_Directions_.
Pictures don't belong in the copy; print all the records exactly.

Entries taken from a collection
====================

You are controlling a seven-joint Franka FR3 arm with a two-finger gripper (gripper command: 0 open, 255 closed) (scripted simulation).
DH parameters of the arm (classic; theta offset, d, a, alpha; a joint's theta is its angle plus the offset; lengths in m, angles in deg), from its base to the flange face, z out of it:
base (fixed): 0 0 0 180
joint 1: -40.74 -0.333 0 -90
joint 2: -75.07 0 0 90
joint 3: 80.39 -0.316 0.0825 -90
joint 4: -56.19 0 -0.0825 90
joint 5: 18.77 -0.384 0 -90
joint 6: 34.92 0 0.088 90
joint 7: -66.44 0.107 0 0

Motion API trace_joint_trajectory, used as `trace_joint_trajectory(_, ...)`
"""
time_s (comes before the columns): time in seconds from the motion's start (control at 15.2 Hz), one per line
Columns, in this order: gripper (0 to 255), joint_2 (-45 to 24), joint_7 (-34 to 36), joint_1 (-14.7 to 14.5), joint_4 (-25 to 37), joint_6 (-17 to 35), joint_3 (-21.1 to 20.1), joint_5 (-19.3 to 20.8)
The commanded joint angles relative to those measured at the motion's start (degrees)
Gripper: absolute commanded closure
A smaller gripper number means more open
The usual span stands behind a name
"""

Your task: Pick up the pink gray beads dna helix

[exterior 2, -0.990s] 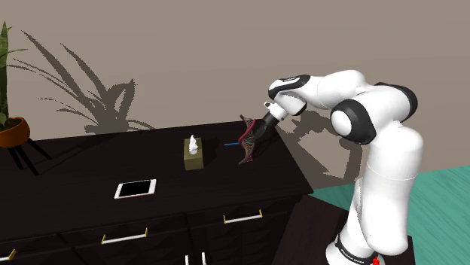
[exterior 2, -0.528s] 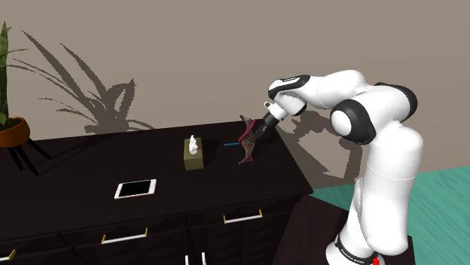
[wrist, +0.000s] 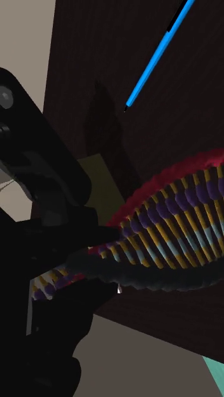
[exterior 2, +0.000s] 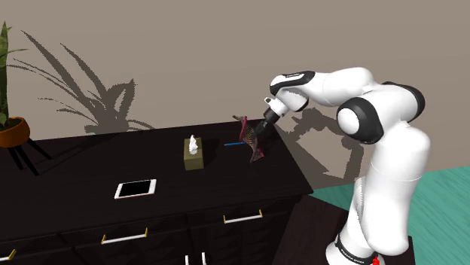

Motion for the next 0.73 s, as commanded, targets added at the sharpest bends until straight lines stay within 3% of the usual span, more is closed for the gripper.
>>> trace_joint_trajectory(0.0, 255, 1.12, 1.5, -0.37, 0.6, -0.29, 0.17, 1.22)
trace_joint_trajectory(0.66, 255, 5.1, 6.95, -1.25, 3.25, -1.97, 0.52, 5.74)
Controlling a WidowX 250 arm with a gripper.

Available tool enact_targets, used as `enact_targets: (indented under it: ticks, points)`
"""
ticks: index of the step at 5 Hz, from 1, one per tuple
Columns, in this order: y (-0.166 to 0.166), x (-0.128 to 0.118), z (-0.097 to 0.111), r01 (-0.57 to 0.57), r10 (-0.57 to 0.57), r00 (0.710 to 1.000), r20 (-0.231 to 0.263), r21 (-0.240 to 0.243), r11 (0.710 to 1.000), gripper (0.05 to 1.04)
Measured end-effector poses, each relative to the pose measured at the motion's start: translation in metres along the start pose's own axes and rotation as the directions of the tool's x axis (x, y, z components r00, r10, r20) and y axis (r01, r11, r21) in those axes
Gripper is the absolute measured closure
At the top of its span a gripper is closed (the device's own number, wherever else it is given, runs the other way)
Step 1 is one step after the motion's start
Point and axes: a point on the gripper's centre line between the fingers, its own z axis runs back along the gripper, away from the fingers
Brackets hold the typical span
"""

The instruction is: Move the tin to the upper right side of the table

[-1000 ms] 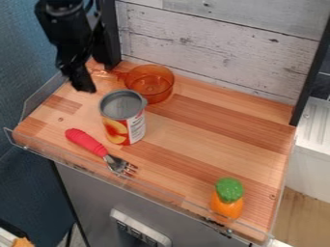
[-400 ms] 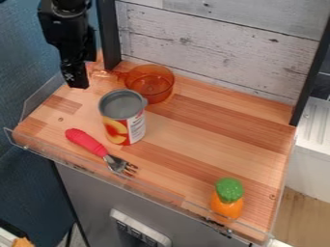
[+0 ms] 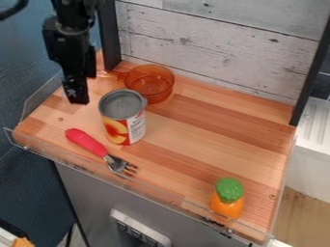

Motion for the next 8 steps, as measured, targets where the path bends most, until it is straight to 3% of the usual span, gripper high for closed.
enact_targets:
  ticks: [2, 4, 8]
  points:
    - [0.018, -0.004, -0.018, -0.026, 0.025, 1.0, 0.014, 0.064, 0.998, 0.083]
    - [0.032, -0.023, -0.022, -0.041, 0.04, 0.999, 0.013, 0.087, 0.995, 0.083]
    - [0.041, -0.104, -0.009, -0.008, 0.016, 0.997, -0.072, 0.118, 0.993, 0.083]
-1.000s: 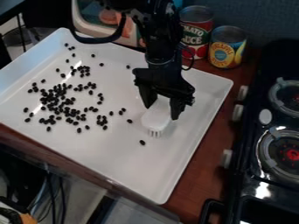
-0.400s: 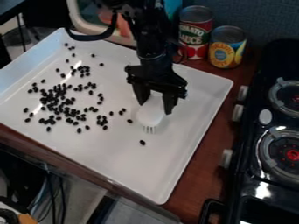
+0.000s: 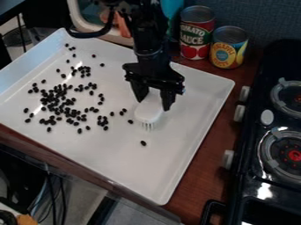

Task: Sweep into pile

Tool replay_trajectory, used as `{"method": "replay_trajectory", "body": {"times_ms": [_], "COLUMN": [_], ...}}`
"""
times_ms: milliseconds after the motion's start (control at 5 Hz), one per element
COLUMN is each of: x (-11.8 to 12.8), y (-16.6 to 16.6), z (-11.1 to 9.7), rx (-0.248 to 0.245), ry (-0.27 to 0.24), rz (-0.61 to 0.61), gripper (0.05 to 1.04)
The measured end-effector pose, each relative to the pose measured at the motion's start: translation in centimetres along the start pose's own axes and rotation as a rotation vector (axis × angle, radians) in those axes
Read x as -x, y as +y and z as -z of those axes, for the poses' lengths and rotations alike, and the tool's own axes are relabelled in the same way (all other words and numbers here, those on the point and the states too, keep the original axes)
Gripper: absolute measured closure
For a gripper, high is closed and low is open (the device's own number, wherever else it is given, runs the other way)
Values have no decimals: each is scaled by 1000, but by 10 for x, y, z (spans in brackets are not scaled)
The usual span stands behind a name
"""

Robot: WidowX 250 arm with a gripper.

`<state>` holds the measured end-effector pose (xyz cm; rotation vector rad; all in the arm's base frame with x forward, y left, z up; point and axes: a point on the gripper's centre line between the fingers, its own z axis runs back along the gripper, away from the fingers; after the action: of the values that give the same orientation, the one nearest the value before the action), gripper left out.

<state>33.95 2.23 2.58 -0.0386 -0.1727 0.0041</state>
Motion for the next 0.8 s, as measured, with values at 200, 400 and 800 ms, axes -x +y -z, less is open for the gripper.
{"method": "replay_trajectory", "body": {"times_ms": [200, 400, 800], "x": [-10, -18, -24], "y": [12, 28, 61], "z": [2, 4, 1], "rx": [-17, -28, -47], "ry": [-13, -12, -16], "rz": [-22, -53, -121], "gripper": [351, 351, 351]}}
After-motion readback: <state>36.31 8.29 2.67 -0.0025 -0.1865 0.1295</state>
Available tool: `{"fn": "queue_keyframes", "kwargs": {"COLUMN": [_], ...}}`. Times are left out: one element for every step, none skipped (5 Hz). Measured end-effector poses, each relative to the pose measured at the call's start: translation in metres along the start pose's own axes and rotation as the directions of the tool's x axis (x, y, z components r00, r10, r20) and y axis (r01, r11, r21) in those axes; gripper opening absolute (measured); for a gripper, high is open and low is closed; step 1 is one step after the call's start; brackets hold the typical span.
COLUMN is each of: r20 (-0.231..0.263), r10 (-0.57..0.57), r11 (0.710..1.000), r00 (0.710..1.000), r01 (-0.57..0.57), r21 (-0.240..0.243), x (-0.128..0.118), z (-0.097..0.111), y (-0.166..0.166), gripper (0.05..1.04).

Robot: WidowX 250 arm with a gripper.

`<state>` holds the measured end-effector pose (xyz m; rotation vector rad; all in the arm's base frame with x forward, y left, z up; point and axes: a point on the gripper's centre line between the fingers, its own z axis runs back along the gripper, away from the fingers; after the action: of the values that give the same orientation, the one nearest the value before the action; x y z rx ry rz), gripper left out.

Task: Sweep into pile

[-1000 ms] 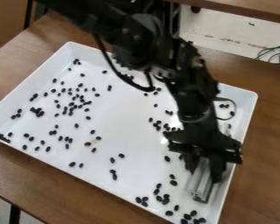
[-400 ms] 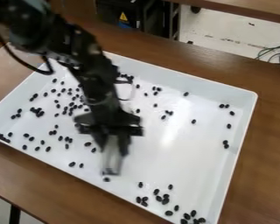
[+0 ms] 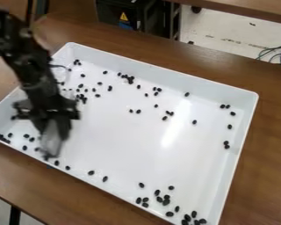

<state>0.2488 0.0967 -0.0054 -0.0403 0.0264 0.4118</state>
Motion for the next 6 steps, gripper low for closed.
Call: {"fn": "queue_keyframes", "kwargs": {"r20": [-0.001, 0.004, 0.027, 0.030, 0.037, 0.031], "r10": [-0.025, -0.059, -0.127, -0.222, -0.269, -0.261], "r11": [1.000, 0.998, 0.992, 0.974, 0.960, 0.959], "r00": [1.000, 0.998, 0.992, 0.975, 0.962, 0.965], "r01": [0.025, 0.059, 0.127, 0.223, 0.271, 0.263], "r21": [0.016, 0.013, -0.019, -0.041, -0.066, -0.107], "x": [0.012, 0.019, 0.029, 0.029, 0.020, 0.004], "z": [0.004, 0.009, 0.014, 0.021, 0.022, 0.021], "y": [0.041, 0.035, -0.005, -0.062, -0.106, -0.145], "gripper": [0.361, 0.361, 0.361, 0.361, 0.361, 0.361]}}
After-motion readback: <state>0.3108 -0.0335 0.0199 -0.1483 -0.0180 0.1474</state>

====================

_Answer to this problem_.
You are controlling a seven-joint Franka FR3 arm with a two-finger gripper (gripper command: 0 open, 255 closed) (scripted simulation).
DH parameters of the arm (classic; theta offset, d, a, alpha; a joint's theta is its angle plus the offset; lengths in m, angles in deg), from its base to the flange face, z out of it:
base (fixed): 0 0 0 180
joint 1: -40.74 -0.333 0 -90
joint 2: -75.07 0 0 90
joint 3: 80.39 -0.316 0.0825 -90
joint 4: -56.19 0 -0.0825 90
joint 5: 18.77 -0.384 0 -90
joint 6: 34.92 0 0.088 90
joint 7: -66.44 0.107 0 0

Motion API trace_joint_trajectory, used as `trace_joint_trajectory(_, ...)`
"""
time_s (comes before the columns): time in seconds from the motion's start (control at 15.2 Hz), one per line
Columns, in this order: gripper (0 to 255), joint_2 (-45 to 24), joint_7 (-34 to 36), joint_1 (-14.7 to 14.5), joint_4 (-25 to 37), joint_6 (-17 to 35), joint_3 (-21.1 to 20.1), joint_5 (-19.3 to 20.8)
The commanded joint angles relative to those measured at the motion's start (degrees)
Gripper: absolute commanded closure
A smaller gripper number means more open
The usual span stands behind a name
"""

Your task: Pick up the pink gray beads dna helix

[exterior 2, -0.990s] 
[exterior 2, -0.528s] 
[wrist, +0.000s] 
[exterior 2, +0.000s] 

Motion for the next 0.73 s, as commanded, targets added at the sharpest bends until straight lines stay within 3% of the usual span, more is closed for the gripper.
>>> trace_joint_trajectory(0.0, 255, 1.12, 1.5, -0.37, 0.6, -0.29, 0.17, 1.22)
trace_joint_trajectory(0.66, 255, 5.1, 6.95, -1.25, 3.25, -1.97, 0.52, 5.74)
Controlling a WidowX 250 arm with a gripper.

Available tool enact_targets, used as `enact_targets: (indented under it: ticks, points)`
"""
ticks: index of the step at 5 Hz, from 1, one per tuple
Columns, in this order: y (-0.166 to 0.166), x (-0.128 to 0.118), z (-0.097 to 0.111), r01 (-0.57 to 0.57), r10 (-0.57 to 0.57), r00 (0.710 to 1.000), r20 (-0.231 to 0.263), r21 (-0.240 to 0.243), r11 (0.710 to 1.000), gripper (0.05 to 1.04)
Measured end-effector poses, each relative to the pose measured at the motion's start: translation in metres along the start pose's own axes and rotation as the directions of the tool's x axis (x, y, z components r00, r10, r20) and y axis (r01, r11, r21) in those axes
Gripper is the absolute measured closure
At the top of its span a gripper is closed (the device's own number, wherever else it is given, runs the other way)
Step 1 is one step after the motion's start
Point and axes: a point on the gripper's centre line between the fingers, its own z axis runs back along the gripper, away from the fingers
Brackets hold the typical span
"""

The instruction is: Move the tin to the upper right side of the table

[-1000 ms] 
[-400 ms] 
[+0 ms] 

Motion for the next 8 steps, as measured, targets where the path bends most, until it is straight to 3% of the usual span, gripper high for closed.
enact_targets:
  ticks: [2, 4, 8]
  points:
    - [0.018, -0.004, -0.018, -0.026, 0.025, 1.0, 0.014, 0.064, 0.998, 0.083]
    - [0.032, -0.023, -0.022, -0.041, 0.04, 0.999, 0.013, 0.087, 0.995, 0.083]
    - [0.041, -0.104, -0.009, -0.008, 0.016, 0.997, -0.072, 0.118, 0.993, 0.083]
-1.000s: 
-0.400s: 
+0.000s: 

Task: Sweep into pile

Tool replay_trajectory, used as `{"method": "replay_trajectory", "body": {"times_ms": [_], "COLUMN": [_], ...}}`
"""
times_ms: milliseconds after the motion's start (control at 5 Hz), one per element
COLUMN is each of: x (-11.8 to 12.8), y (-16.6 to 16.6), z (-11.1 to 9.7), rx (-0.248 to 0.245), ry (-0.27 to 0.24), rz (-0.61 to 0.61), gripper (0.05 to 1.04)
The measured end-effector pose, each relative to the pose measured at the motion's start: translation in centimetres along the start pose's own axes and rotation as a rotation vector (axis × angle, radians) in those axes
Read x as -x, y as +y and z as -z of those axes, for the poses' lengths and rotations alike, and the tool's own axes are relabelled in the same way (all other words and numbers here, those on the point and the states too, keep the original axes)
Gripper: absolute measured closure
For a gripper, high is closed and low is open (the device's own number, wherever else it is given, runs the other way)
Values have no decimals: each is scaled by 1000, but by 10 for x, y, z (spans in brackets are not scaled)
The usual span stands behind a name
"""

Robot: WidowX 250 arm with a gripper.

`<state>` holds the measured end-effector pose (xyz cm; rotation vector rad; all in the arm's base frame with x forward, y left, z up; point and axes: a point on the gripper's centre line between the fingers, its own z axis runs back along the gripper, away from the fingers; after the action: of the values that give the same orientation, the one nearest the value before the action), gripper left out.

<state>33.95 2.23 2.58 -0.0386 -0.1727 0.0041</state>
Motion for the next 0.8 s, as measured, with values at 200, 400 and 800 ms, axes -x +y -z, less is open for the gripper.
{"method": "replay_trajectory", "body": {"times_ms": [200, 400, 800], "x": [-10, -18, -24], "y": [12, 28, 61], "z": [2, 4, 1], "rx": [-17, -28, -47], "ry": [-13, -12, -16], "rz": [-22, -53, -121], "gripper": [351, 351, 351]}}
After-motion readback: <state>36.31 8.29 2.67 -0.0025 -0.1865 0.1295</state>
Available tool: `{"fn": "queue_keyframes", "kwargs": {"COLUMN": [_], ...}}`. Times are left out: one element for every step, none skipped (5 Hz). Measured end-effector poses, each relative to the pose measured at the call's start: translation in metres along the start pose's own axes and rotation as the directions of the tool's x axis (x, y, z components r00, r10, r20) and y axis (r01, r11, r21) in those axes; gripper opening absolute (measured); for a gripper, high is open and low is closed; step 1 is one step after the call's start; brackets hold the typical span.
COLUMN is each of: r20 (-0.231..0.263), r10 (-0.57..0.57), r11 (0.710..1.000), r00 (0.710..1.000), r01 (-0.57..0.57), r21 (-0.240..0.243), x (-0.128..0.118), z (-0.097..0.111), y (-0.166..0.166), gripper (0.05..1.04).

Robot: WidowX 250 arm with a gripper.

`<state>` holds the measured end-effector pose (xyz m; rotation vector rad; all in the arm's base frame with x forward, y left, z up; point and axes: a point on the gripper's centre line between the fingers, its own z axis runs back along the gripper, away from the fingers; after the action: of the values that give the same orientation, the one nearest the value before the action; x y z rx ry rz), gripper left out.

Task: Sweep into pile

[-1000 ms] 
[-400 ms] 
[+0 ms] 

<state>0.2488 0.0967 -0.0054 -0.0403 0.0264 0.4118</state>
Motion for the next 6 steps, gripper low for closed.
Call: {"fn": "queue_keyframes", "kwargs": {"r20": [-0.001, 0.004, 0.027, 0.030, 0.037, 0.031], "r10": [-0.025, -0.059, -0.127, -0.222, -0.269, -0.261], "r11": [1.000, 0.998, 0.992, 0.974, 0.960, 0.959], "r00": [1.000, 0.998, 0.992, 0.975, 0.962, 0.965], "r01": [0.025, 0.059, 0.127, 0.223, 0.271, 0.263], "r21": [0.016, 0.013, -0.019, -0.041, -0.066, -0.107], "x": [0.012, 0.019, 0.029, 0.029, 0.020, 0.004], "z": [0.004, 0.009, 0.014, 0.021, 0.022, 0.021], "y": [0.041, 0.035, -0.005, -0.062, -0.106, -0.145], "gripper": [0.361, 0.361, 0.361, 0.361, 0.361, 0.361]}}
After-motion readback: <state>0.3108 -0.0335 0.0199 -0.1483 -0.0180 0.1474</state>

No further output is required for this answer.